WHAT YOU WILL DO: Make an exact transcript of the lines in the data below, starting with the one containing "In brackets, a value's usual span" and going on through the one containing "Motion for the", with both included and the pictures left out.
--
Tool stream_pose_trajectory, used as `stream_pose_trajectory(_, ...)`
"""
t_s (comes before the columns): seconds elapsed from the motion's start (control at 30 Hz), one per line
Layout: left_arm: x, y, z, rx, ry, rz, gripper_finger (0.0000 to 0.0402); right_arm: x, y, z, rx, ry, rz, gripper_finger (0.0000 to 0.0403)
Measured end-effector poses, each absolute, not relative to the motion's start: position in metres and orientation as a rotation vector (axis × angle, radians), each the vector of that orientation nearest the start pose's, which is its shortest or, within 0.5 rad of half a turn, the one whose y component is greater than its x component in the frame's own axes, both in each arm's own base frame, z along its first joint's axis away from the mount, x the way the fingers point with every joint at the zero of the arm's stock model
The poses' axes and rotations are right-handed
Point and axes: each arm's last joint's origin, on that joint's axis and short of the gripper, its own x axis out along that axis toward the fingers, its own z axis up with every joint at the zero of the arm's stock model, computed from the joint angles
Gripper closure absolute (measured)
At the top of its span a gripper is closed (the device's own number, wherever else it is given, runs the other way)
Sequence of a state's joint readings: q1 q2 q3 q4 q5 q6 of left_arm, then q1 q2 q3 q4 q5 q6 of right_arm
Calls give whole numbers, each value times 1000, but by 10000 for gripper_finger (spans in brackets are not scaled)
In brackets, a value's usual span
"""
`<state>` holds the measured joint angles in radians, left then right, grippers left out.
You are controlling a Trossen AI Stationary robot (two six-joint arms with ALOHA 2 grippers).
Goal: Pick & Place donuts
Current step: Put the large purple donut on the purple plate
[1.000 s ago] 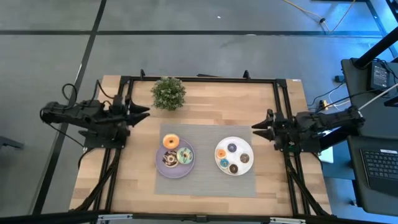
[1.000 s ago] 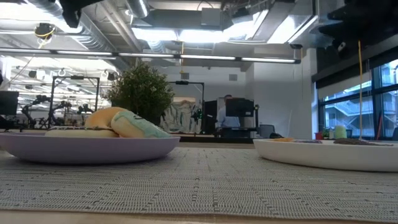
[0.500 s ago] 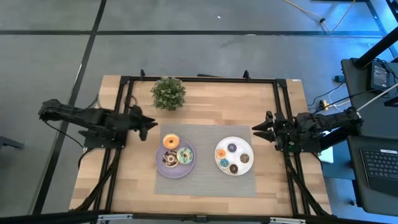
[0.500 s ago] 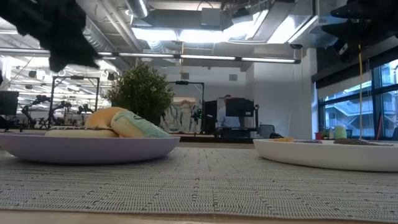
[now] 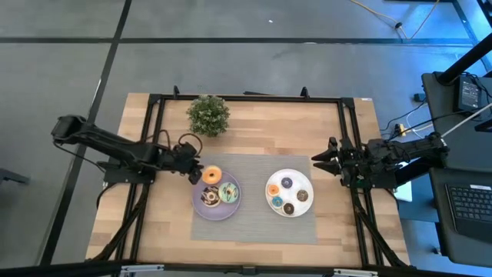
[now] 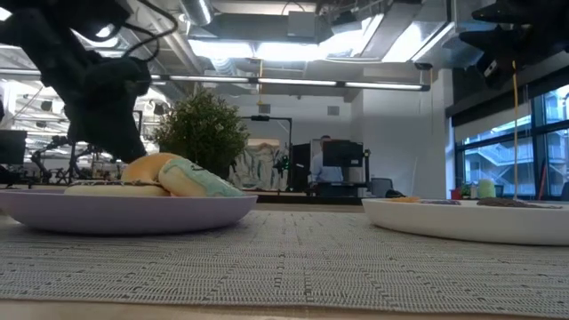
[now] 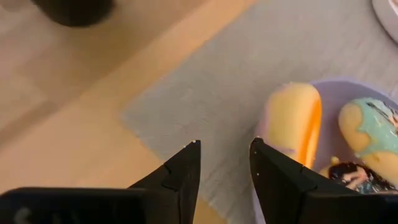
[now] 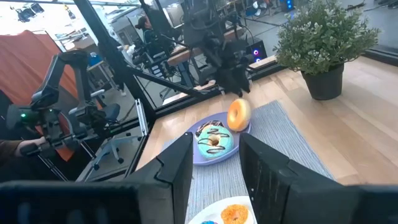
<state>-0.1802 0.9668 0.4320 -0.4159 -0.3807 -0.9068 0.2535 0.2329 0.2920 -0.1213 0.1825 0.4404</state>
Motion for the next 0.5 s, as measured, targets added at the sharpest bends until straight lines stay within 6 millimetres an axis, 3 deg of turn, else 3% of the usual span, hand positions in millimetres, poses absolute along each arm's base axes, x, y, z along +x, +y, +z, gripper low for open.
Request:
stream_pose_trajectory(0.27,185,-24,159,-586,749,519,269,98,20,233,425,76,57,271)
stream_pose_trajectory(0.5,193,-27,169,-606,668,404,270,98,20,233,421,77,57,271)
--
RESULT OF THE TASK:
In brackets, a value's usual span
"""
`<state>` holds the measured joint angles in radians, left then right, grippers left out.
You are controlling a Trossen AI Stationary robot (two six-joint arms with ALOHA 2 grippers).
Goal: Pick & Place donuts
Current step: Put the large purple donut on the purple plate
[1.000 s ago] 
[1.000 s ago] 
[0.500 s ago] 
[0.500 s ago] 
[now] 
[now] 
[now] 
[now] 
<state>-0.1802 0.9668 0.4320 -0.4159 -0.3807 -0.9068 0.2535 0.2329 0.2920 -0.1213 0.1825 0.4404</state>
Motion for the next 0.5 s, as measured, targets added at the sharpest bends until straight lines stay within 6 millimetres an axis, 3 deg of turn, else 3% of the usual span, hand positions in millimetres, poses absolute along each arm's base axes, x, y, z along +x, +y, +z, gripper low for open.

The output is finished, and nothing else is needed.